Problem details:
Would you please copy every line from the records that contains the word "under"?

Data extract:

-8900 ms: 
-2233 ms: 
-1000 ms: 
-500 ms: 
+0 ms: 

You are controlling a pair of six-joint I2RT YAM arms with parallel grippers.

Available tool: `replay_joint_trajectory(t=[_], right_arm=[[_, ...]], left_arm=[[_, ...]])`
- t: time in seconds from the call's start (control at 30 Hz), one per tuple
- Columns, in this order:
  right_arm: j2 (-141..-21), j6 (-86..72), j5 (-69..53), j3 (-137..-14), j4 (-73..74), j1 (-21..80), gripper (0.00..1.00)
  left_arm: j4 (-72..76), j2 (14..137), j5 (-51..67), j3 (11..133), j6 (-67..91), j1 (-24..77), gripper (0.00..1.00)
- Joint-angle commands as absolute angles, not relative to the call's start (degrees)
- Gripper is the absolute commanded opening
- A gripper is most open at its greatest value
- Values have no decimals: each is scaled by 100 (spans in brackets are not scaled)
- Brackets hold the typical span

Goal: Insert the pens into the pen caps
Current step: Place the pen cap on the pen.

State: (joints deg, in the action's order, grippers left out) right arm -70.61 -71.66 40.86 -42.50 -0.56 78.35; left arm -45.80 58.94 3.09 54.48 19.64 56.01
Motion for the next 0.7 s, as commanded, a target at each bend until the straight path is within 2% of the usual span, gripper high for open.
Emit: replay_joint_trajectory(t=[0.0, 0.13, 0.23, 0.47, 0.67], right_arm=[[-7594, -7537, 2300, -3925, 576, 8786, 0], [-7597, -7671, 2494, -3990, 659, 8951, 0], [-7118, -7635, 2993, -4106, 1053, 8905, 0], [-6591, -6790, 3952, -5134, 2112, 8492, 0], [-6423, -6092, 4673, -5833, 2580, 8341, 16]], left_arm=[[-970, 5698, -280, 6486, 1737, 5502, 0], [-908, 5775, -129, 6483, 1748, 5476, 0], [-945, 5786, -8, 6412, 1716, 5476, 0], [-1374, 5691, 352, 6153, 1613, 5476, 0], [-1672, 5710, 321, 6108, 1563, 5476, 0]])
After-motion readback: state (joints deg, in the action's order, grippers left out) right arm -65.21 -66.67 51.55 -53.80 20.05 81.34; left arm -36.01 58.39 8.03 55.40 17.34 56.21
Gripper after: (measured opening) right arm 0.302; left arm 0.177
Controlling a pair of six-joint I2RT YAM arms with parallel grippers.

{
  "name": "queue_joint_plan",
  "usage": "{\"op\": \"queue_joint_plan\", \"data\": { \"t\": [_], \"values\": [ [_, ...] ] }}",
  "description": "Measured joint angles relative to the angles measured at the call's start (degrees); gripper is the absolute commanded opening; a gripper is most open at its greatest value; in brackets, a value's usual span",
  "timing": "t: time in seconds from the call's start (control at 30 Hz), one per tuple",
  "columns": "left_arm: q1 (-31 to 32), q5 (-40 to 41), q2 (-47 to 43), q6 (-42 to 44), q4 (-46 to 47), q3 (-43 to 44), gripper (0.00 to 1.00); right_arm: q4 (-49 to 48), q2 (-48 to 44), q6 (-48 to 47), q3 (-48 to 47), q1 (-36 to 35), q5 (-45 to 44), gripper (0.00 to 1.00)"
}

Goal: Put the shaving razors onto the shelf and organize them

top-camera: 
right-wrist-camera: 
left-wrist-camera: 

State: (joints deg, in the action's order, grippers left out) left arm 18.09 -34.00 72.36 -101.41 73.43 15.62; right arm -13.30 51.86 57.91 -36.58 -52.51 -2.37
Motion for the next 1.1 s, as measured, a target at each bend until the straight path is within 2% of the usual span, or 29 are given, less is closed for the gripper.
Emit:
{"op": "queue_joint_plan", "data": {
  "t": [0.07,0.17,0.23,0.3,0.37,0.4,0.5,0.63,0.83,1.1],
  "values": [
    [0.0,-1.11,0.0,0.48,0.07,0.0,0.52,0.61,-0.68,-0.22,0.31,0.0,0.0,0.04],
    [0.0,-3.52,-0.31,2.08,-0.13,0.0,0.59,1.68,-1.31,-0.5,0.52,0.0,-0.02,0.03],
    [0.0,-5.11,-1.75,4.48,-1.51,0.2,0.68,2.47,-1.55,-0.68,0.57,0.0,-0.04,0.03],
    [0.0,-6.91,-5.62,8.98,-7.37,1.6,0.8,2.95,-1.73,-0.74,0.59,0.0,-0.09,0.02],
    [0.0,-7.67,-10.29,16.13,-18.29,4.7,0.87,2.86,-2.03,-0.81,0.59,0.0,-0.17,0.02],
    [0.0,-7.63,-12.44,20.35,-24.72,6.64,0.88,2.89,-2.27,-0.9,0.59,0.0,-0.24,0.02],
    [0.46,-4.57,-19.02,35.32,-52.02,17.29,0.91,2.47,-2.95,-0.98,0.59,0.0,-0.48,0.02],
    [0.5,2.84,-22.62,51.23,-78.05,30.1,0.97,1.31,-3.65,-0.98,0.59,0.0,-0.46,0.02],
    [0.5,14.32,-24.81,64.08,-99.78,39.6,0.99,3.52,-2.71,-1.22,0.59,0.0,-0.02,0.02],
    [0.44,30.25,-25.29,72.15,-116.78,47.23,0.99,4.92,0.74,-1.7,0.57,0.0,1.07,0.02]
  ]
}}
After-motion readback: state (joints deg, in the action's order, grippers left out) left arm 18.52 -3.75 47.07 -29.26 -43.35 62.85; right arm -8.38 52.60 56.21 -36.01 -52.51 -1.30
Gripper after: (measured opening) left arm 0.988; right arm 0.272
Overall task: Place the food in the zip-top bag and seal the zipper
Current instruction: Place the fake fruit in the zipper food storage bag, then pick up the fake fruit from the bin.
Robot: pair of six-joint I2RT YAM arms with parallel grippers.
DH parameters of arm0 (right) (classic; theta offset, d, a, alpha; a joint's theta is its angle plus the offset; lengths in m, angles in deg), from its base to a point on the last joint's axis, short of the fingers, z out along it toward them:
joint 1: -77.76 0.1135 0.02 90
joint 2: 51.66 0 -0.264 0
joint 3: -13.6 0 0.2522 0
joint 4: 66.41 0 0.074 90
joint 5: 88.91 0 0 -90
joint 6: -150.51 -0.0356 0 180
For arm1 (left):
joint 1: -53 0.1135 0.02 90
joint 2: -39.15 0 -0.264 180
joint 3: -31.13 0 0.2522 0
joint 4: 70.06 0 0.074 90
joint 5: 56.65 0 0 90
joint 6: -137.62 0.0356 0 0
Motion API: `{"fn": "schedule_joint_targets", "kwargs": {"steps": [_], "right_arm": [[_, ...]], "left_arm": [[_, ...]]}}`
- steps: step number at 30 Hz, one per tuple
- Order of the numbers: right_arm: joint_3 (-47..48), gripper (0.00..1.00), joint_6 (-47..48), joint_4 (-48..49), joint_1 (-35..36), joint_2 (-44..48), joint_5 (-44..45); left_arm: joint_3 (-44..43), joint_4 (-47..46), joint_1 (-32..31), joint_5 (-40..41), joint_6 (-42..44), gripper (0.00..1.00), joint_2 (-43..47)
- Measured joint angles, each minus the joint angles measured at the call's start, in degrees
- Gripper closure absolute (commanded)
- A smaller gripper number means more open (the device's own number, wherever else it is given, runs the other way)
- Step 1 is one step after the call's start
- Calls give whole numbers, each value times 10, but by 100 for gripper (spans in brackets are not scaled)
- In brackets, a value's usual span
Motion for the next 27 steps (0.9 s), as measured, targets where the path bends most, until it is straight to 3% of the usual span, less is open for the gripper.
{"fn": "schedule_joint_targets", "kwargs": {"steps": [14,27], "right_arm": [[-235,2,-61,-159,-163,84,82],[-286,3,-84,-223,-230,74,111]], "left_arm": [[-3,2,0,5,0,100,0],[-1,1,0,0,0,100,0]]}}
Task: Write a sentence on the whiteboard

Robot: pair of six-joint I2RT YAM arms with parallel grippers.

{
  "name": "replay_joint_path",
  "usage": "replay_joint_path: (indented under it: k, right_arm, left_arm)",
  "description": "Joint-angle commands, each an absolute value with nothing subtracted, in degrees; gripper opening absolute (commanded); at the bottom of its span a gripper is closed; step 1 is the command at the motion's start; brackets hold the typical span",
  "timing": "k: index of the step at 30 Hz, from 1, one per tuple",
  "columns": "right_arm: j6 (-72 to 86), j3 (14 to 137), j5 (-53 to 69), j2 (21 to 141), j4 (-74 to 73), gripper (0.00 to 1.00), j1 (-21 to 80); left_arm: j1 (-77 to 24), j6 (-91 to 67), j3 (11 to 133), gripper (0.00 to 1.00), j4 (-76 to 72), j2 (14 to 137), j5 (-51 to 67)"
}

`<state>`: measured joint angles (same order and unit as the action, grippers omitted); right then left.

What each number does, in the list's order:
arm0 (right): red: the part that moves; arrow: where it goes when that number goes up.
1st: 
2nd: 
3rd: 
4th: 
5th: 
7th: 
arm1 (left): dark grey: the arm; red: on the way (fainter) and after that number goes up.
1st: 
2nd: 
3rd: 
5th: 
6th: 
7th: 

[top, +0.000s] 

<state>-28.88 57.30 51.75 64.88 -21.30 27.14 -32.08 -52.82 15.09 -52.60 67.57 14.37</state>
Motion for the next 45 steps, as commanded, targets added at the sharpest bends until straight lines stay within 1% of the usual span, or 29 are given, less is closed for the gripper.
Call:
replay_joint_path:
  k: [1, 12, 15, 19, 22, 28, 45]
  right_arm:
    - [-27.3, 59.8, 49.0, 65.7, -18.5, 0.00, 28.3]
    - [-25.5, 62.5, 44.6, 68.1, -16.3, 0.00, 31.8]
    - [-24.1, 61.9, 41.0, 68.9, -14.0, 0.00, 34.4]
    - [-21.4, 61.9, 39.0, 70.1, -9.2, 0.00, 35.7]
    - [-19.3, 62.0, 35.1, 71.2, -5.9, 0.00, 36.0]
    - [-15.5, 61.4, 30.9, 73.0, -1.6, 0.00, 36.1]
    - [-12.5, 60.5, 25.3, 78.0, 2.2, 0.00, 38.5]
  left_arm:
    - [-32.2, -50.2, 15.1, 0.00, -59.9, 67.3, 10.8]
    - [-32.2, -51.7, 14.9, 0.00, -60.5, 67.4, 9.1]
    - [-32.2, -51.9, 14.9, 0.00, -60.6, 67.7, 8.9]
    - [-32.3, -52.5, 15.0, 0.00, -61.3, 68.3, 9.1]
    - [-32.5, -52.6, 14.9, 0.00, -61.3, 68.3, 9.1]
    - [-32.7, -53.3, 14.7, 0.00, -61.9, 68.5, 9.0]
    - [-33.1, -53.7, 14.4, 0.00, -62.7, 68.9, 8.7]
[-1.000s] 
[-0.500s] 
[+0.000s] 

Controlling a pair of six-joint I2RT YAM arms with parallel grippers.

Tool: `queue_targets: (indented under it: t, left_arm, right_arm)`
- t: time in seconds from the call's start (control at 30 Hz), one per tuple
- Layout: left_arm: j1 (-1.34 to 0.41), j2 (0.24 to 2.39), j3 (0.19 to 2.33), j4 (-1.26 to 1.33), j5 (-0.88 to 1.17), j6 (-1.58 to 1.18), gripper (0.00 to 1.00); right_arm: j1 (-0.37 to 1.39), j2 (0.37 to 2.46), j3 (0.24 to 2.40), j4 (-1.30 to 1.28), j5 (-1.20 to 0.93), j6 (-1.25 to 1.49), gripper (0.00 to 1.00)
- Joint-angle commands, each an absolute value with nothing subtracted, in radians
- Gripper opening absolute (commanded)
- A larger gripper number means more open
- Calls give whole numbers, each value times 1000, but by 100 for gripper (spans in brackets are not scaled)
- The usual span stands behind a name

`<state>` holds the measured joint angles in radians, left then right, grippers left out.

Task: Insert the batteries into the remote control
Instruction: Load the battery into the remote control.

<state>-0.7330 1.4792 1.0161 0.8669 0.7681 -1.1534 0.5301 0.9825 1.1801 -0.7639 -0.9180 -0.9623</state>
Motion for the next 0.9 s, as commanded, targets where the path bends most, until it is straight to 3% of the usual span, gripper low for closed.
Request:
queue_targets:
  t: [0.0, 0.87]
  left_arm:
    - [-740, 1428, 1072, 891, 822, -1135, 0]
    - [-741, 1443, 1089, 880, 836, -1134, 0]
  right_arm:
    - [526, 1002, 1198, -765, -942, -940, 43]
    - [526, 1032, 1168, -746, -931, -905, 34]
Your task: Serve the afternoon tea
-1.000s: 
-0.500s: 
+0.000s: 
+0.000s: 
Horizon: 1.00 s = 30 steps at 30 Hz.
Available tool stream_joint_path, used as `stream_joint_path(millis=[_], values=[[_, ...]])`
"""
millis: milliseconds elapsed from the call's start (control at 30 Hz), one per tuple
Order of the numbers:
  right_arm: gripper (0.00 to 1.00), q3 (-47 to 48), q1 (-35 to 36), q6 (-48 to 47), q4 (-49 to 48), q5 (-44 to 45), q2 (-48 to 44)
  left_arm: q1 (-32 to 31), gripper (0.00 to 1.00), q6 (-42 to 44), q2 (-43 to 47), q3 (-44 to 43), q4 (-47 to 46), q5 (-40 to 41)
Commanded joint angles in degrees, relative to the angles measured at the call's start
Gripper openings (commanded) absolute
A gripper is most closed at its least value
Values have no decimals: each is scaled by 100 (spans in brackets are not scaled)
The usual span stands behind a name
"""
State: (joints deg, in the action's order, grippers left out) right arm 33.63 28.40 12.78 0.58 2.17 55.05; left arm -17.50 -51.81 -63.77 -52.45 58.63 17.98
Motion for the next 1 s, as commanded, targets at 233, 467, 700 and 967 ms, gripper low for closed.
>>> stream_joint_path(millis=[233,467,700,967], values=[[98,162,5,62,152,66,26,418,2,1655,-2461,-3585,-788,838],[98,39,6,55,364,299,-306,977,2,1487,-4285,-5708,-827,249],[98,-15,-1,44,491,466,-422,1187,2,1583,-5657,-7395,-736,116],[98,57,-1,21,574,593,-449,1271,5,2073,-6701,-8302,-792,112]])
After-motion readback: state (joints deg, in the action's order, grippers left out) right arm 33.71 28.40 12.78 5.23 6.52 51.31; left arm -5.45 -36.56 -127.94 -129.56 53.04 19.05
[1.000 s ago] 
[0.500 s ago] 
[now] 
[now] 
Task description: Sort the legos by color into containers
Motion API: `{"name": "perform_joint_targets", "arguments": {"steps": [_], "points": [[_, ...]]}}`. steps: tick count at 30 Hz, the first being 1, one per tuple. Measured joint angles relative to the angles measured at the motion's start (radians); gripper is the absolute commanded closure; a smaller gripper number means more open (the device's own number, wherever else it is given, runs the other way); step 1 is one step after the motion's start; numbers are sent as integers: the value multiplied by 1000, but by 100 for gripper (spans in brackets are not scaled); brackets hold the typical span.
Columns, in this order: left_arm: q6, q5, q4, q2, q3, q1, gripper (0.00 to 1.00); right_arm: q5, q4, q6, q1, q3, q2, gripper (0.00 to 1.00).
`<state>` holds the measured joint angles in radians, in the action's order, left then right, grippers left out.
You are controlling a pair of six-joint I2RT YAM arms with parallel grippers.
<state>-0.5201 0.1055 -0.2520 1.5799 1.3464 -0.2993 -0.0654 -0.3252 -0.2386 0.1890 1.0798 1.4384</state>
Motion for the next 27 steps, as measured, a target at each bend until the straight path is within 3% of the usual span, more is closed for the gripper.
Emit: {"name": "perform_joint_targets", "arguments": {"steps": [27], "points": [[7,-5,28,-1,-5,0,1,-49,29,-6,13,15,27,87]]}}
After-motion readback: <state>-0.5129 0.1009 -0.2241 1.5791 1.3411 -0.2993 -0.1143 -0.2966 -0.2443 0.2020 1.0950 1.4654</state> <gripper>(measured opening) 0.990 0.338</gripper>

Response to the exercise:
  "usage": "replay_joint_path: (indented under it: k, right_arm, left_arm)",
Tool: `queue_targets: (indented under it: t, left_arm, right_arm)`

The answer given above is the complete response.